Paul: We use AWS CloudFormation - we build them with Clojure using Crucible and use Spec to validate. Our Continuous Delivery pipeline then provisions using the templates. We've made over 600 deployments since we started using Travis last summer.
Tech shout out
Jon: What technologies / libraries do you use?
Ed: We use Amazonica quite a bit; it makes it so fast to get up and running with the AWS tech.
Paul: The Amazonica maintainer, Michael Cohen is really responsive and super on the ball.
Paul: Leiningen and a private Travis CI subscription for builds. We just introduced scheduled builds using Travis' new feature to run dependency-related checks. The folks maintaining lein-dependency-check took some PRs to bring it up to date, and of course lein-ancient.
Ed: - Clojure.test and Timbre.
Spec is worth a mention. We've seen what Spec has to offer, but it will take a while before we know how to effectively use it.
Jon: Is Clojure giving you actual business value, rather than just adding the cool factor?

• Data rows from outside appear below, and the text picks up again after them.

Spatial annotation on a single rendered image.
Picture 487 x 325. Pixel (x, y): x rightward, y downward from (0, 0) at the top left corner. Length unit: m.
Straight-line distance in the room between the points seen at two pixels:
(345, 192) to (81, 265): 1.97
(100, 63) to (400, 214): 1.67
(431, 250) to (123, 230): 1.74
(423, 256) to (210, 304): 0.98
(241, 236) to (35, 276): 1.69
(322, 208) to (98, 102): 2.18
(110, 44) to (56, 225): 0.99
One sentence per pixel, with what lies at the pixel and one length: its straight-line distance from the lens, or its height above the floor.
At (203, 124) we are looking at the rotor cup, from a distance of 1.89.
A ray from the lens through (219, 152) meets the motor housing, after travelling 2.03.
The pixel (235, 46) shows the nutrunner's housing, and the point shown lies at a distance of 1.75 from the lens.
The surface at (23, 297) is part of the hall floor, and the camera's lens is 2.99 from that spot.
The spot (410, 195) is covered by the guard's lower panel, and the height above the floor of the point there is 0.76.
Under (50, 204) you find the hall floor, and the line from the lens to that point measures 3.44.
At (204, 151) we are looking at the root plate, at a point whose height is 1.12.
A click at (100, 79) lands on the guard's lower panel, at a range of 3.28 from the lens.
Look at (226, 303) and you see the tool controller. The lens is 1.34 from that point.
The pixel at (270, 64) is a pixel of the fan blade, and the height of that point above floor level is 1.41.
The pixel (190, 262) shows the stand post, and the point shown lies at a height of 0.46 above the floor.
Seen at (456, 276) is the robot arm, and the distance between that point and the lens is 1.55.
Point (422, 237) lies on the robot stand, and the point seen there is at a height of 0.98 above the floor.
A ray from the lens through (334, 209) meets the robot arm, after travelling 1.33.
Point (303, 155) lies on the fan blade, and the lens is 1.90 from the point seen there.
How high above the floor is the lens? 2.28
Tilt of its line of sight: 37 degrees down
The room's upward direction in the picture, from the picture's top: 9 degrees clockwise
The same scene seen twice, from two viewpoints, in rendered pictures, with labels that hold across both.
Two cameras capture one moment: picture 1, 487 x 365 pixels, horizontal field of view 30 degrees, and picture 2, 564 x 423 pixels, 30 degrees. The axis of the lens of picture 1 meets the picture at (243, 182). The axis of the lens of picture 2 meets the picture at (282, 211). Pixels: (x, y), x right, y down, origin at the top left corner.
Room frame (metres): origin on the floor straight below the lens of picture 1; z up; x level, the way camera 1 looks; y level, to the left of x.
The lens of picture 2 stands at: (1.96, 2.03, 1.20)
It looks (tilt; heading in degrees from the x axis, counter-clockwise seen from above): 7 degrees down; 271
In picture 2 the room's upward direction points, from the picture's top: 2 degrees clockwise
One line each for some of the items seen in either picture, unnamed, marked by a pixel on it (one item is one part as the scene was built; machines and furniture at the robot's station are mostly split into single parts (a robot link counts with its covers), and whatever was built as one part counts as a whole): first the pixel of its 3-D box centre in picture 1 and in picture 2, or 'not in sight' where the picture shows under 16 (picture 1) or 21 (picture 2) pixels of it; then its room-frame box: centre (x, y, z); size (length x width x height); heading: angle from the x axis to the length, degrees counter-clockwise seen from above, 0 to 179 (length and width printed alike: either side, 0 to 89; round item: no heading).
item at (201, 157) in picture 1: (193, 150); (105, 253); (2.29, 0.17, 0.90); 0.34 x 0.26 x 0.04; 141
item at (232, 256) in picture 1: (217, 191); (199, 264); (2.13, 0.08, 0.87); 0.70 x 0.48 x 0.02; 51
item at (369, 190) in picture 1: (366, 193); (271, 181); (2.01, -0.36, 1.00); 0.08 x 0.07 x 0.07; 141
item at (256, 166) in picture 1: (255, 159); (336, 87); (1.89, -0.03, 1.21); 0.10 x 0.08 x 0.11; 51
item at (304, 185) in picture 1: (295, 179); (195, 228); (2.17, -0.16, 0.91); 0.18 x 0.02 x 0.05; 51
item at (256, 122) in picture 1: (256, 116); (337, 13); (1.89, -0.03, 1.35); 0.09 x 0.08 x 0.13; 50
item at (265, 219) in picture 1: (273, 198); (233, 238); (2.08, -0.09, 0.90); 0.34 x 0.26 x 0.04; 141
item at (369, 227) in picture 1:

Ed: Data processing is what it's all about. With Clojure we're already a level up. Paul Graham talks about building the language and API up to the business. At Sky Betting and Gaming we are getting there but we're not that far along; it's been an interesting journey to take.
The benefits to the business are that we have a very small team being very productive. We have one of the best burn-down rates. You could maybe argue that the people are just superstars, but you could also point to the tech. It's a combination of good people and good tech.
Paul: There are three developers on the data tech side, and a testing specialist who's taking the chance to learn Clojure for test automation too. The team would have made it work whatever... it's a pros and cons thing. The choice to use Clojure makes us very attractive to other developers; we are getting a lot of interest from people with an interest in Functional Programming which is potentially useful.
Ed: Ostensibly Clojure is a practical language and is all about getting stuff done.
Paul It's very quick to get things up and moving, especially when I think back to what I was doing with Java.
Ed: The means to abstraction are more flexible in Clojure. You can keep the domain logic separate from the operational aspects such as handling errors etc. You get this separation far easier than in a language like Java where you have objects.
Paul: In Clojure I can get on with solving the business problem and then add the safety features in afterwards. Clojure is very tolerant of change compared with other languages that demand a strict contract. I was only discussing that with a colleague earlier this week!
Ed: This is exactly what Spec is designed for; qualifying only the data that we care about.
Paul: With Clojure on the JVM we have rock solid reliability and code that is easy to understand.
Jon: How you found training?
Ed: You get a lot with Clojure. You have a bag of solutions and it's your job to cross the gap of knowing how to apply those tools and to apply the learning.
Jon: Any last words?
Ed: The company is always looking out for talent, wanting to recruit good people.
Ed: There is '(def shef)', a monthly Sheffield functional programming meetup. Clojure has featured a number of times.